HOW TO COMPLETE THIS TASK
Locate the line containing "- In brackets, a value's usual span", then please write out that line and all the lines below it in the entries exactly.

+++ DATA SUPPLIED +++

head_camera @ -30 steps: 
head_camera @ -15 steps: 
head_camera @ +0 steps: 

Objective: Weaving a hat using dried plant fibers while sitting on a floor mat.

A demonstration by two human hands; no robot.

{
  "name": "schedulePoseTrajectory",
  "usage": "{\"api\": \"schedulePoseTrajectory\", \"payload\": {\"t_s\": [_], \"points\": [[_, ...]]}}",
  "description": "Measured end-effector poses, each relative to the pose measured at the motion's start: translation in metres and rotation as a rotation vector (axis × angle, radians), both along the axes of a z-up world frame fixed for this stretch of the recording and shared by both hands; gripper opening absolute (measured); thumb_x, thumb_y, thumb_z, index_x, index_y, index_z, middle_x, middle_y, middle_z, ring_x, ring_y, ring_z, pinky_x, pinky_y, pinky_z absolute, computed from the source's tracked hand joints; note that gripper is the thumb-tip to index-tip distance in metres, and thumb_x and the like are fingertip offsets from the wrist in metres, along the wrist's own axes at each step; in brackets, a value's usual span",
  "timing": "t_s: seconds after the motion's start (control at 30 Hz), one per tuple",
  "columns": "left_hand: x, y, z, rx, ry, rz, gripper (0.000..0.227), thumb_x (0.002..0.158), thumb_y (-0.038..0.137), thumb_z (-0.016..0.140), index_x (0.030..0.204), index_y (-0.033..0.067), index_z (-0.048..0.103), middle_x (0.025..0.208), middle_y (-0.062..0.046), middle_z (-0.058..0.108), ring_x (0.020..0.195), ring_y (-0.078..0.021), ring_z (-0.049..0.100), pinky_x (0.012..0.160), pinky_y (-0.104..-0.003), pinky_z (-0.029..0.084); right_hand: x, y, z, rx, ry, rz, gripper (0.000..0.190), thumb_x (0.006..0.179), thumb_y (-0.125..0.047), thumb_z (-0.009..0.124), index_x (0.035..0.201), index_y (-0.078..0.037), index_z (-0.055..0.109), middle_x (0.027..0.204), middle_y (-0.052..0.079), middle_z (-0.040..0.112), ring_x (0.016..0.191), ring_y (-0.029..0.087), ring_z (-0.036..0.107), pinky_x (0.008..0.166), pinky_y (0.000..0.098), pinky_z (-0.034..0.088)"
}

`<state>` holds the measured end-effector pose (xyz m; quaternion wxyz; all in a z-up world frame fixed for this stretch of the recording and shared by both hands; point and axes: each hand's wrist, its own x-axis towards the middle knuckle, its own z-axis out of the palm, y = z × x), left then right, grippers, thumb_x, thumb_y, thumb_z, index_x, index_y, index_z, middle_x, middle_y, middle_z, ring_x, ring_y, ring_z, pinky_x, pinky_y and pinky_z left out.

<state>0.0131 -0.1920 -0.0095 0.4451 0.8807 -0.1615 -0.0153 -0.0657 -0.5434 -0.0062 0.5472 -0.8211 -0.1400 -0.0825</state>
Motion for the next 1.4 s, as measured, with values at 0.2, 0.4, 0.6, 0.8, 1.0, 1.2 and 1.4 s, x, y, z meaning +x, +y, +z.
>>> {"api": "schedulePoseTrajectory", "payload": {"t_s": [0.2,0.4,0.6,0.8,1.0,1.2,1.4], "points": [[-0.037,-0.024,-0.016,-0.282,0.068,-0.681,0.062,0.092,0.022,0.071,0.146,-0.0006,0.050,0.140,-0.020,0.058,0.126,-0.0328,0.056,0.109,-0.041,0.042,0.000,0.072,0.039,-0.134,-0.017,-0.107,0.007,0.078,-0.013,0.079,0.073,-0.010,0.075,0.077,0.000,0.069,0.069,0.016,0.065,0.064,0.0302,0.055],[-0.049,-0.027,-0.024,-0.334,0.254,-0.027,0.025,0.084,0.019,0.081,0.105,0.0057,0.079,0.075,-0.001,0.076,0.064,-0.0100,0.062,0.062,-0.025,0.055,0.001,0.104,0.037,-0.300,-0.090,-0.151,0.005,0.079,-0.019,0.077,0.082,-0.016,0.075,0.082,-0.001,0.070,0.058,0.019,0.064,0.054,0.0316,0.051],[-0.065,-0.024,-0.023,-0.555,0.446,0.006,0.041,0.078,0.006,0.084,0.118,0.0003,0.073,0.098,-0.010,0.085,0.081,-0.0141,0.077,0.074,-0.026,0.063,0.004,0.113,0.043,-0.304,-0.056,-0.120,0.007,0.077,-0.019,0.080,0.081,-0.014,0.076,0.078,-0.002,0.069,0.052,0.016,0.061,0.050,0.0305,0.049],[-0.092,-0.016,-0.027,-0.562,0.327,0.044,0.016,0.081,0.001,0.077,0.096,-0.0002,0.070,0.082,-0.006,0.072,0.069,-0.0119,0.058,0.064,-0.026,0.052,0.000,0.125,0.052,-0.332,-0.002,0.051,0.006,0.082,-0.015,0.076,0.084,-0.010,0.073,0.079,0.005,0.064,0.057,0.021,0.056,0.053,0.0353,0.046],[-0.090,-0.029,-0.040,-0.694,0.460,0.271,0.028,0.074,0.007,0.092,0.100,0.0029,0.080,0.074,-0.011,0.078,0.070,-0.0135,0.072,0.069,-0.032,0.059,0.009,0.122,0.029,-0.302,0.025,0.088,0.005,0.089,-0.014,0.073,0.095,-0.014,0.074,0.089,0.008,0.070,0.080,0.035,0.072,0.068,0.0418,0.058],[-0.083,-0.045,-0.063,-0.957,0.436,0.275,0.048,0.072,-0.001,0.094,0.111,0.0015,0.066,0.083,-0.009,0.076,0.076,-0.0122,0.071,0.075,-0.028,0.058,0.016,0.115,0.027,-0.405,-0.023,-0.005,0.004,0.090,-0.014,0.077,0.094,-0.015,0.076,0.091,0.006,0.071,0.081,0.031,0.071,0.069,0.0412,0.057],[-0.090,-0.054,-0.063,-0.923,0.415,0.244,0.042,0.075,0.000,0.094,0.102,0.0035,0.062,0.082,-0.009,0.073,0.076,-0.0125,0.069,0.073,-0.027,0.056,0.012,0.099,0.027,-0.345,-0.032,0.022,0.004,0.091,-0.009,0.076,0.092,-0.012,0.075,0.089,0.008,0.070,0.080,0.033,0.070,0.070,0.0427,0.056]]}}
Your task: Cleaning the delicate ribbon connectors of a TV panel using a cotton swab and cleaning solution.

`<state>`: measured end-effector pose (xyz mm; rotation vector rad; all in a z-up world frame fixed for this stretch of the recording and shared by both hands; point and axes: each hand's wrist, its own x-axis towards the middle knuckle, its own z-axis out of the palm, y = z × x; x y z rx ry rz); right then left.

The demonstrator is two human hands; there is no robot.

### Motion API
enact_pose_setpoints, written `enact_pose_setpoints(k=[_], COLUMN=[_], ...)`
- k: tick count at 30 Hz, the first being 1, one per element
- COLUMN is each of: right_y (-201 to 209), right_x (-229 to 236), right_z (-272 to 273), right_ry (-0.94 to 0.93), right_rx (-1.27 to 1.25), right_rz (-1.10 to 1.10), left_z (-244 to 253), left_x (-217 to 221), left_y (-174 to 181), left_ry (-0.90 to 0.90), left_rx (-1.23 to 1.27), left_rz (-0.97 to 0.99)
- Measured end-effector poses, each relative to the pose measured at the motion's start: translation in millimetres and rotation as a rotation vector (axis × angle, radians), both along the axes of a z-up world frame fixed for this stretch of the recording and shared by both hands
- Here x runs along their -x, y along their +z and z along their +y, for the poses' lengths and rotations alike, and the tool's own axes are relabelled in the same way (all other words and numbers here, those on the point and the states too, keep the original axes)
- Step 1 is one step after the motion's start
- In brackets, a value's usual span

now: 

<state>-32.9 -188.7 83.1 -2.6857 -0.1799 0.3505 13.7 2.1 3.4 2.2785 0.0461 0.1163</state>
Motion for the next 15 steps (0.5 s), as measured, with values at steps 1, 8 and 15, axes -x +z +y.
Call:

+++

RESULT FOR THIS EXERCISE
- In brackets, a value's usual span

now: 

<state>-32.9 -188.7 83.1 -2.6857 -0.1799 0.3505 13.7 2.1 3.4 2.2785 0.0461 0.1163</state>
Motion for the next 15 steps (0.5 s), as measured, with values at steps 1, 8 and 15, axes -x +z +y.
Call:

Nothing remains to be answered in this exercise.